Laureus remembers the great Johan Cruyff


Laureus football legends Bobby Charlton, Marcel Desailly and Ruud Gullit have paid heartfelt tributes to Johan Cruyff, who died a year ago today. 
Cruyff was the genius behind Total Football. A colossus of the game, he dominated European and world football in the 1970s and was seen by many as the natural successor to Pele. 
Laureus Academy Member Bobby Charlton said: “I was proud to have known Johan. He was one of those great, great footballers that made you excited whenever he got the ball and began to play. There was always expectation in the crowd when Johan was on the pitch.  There wasn’t a negative thought in his head. He loved the game, he loved sport and he loved life. 
“He was one of the greatest footballers I have ever seen, you would put him in the same class as Pele, Di Stefano and Maradona.  The kind of football he played changed the game and still has an impact today.”
And France World Cup winner and Laureus Academy Member Marcel Desailly added: “The word ‘great’ is often overused, but not when you talk about Johan Cruyff.  When I and my friends were young footballers growing up and looking at how we wanted to play the game, you would always look at him and say – he’s the best.
“The Total Football that he played with Ajax, Barcelona and Holland was revolutionary and excited a generation of players and fans. As a coach with Barcelona, he laid the foundations for the greatness of that club today.”
Laureus Academy Member Ruud Gullit, one of Holland’s greatest footballers, said: “I want to thank Johan for being an inspiration and putting Holland on the map.  He made me the football player that I became. Thank you, Johan, for everything that you did for Holland and for me. As a player he was 20 years ahead in the things he did.  I want to thank him for making me a Total Football player.”
In an era of cautious tactics, Cruyff’s Holland broke the mould. Later, as coach at FC Barcelona in the late 1980s and early ‘90s, his vision and energy laid the foundations that were to make the club pre-eminent in world football. In 2006 he was presented with the Laureus Lifetime Achievement Award and last year, shortly after his passing, he was presented with the Laureus Spirit of Sport Award.

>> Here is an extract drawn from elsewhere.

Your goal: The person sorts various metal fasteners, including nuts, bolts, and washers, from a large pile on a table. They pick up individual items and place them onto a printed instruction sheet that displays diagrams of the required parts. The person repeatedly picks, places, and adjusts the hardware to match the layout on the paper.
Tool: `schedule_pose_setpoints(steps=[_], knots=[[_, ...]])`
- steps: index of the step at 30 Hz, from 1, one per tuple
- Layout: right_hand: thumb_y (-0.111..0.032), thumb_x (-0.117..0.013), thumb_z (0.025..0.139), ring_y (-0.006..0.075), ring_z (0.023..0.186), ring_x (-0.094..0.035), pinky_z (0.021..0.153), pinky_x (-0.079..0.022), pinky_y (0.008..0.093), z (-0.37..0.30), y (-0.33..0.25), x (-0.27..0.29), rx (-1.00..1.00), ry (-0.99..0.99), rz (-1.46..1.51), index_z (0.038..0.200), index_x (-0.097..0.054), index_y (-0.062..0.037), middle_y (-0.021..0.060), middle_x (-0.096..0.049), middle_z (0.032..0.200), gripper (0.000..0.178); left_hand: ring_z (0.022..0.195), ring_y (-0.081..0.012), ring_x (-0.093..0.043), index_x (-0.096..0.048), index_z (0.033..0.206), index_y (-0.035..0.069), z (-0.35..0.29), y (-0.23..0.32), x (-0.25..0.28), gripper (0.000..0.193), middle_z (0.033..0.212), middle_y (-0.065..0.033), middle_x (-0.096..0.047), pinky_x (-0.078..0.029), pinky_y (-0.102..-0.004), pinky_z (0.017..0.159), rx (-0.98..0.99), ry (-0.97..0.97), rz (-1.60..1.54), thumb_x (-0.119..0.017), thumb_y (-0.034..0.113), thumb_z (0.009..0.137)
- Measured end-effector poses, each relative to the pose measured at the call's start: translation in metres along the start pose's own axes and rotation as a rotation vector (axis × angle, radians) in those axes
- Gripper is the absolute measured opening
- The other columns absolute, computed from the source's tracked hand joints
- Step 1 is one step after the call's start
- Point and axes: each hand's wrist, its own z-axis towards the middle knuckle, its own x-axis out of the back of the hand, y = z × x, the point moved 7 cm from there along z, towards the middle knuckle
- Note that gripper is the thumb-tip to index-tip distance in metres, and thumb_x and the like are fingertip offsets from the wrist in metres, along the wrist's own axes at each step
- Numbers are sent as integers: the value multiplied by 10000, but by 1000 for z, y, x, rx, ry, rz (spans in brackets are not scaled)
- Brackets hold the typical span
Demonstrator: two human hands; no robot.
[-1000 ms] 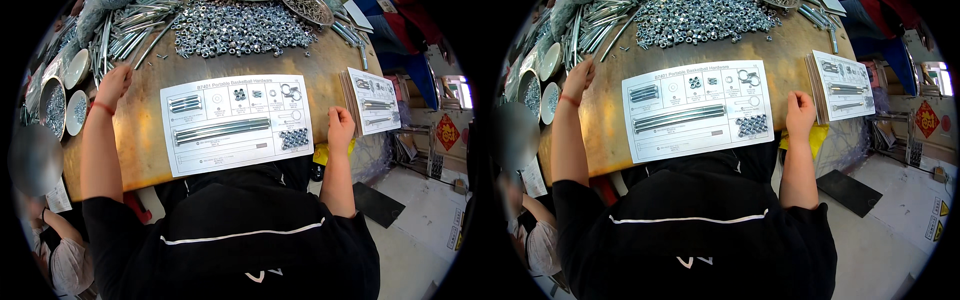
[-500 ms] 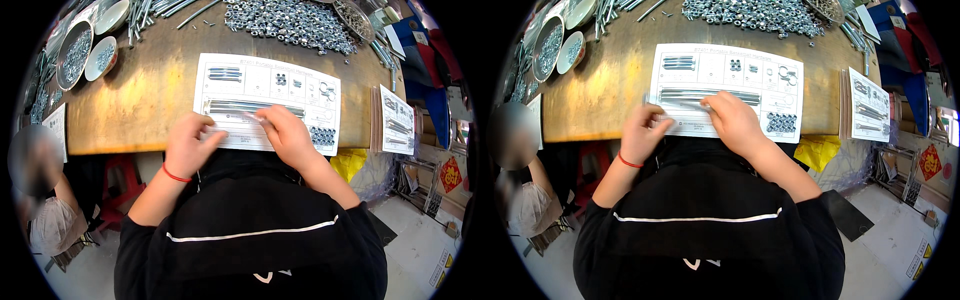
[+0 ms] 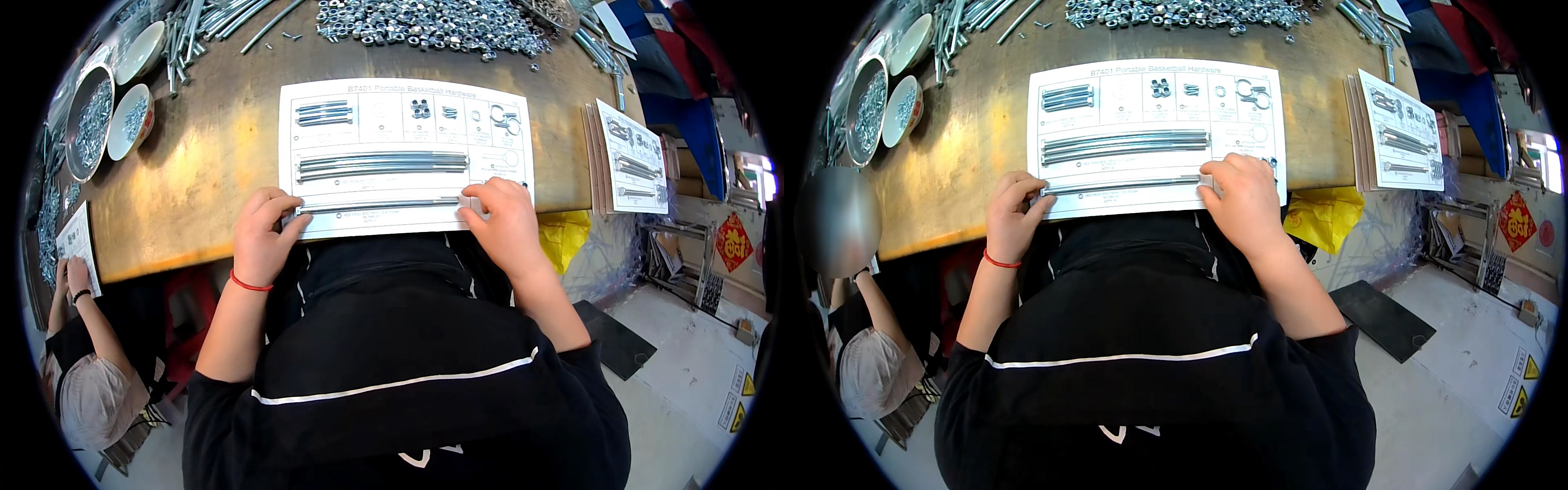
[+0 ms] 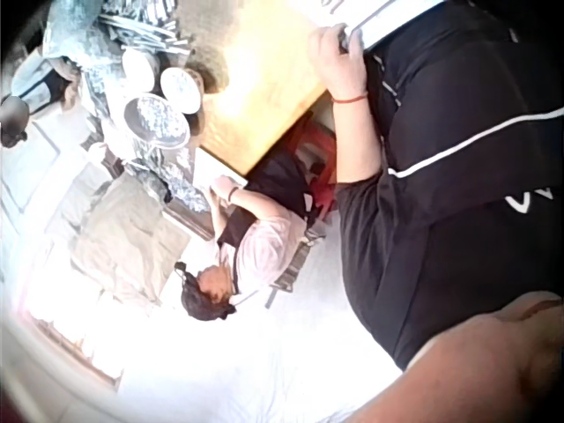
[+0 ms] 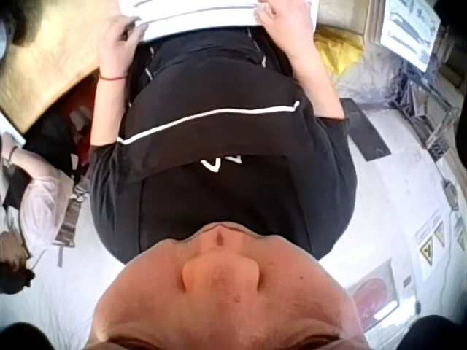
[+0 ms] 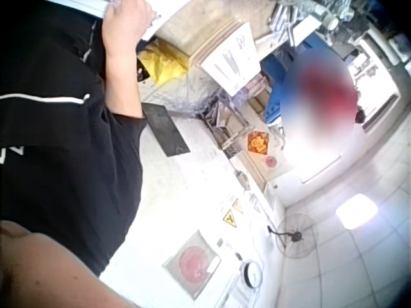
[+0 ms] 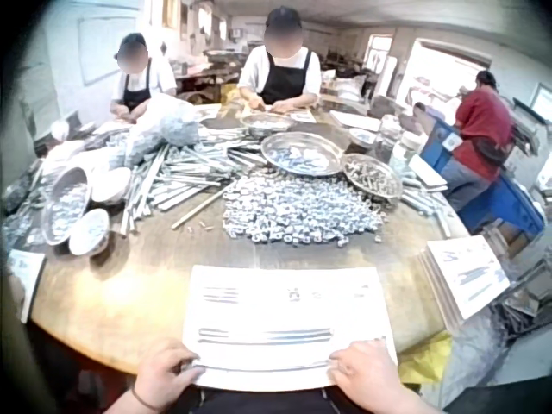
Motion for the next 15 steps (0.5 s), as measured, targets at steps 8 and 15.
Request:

“It was typical of the man that when he retired from football he decided to create the Johan Cruyff Foundation to help underprivileged children. We pass our sympathy on to his family and to all the millions of football fans around the world who will feel a sense of loss. We are at least left with so many great memories of what he achieved.”
In total in his career, Cruyff played in three winning European Cup teams with Ajax and was three times European Footballer of the Year.  At its peak, the Holland side, of which he was captain, was the most exciting and talented team in international football, with its Total Football winning admirers around the world. In 1973 Cruyff left Ajax and took Total Football to FC Barcelona. When he arrived, Barcelona were struggling, but the effect of his influence was extraordinary and they finished as Spanish Champions.  
When his playing career was over, he became coach of Ajax and continued to develop his Total Football philosophy, eventually returning to Barcelona in 1988 where he brought them the greatest club prize of all, the European Cup. However Cruyff brought much more to Barcelona than trophies. 
Thanks to his vision, he laid down many of the guiding principles that revolutionized Barcelona and created a structure and a style of play that permeated the club, from the youth teams at La Masia, the Barcelona nursery, through the A-team and into the senior sides. This allowed players to move from one team to another and to provide a constant flow of outstanding junior players who continually revitalize the first team. 
By 1994 Barcelona had won four successive Spanish Championships under Cruyff, but the strain was beginning to tell. He had undergone surgery after suffering a heart attack and in 1996 he left Barcelona. But his legacy lives on, and was further built upon by managers such as Frank Rijkaard, Pep Guardiola and Luis Enrique. In 1999, Cruyff was named European Footballer of the Century.
In recent years, Cruyff has spent considerable time helping to develop sports-based projects for underprivileged children around the world.  Cruyff sees many similarities between sport and society as a whole.  In 1997 he founded the Johan Cruyff Foundation.  Projects funded by the Foundation must have as a primary objective the enhancement of the mental and physical well-being of children by means of sports, physical exercise, games and recreational activities.  Preference is given to projects for underprivileged and handicapped children.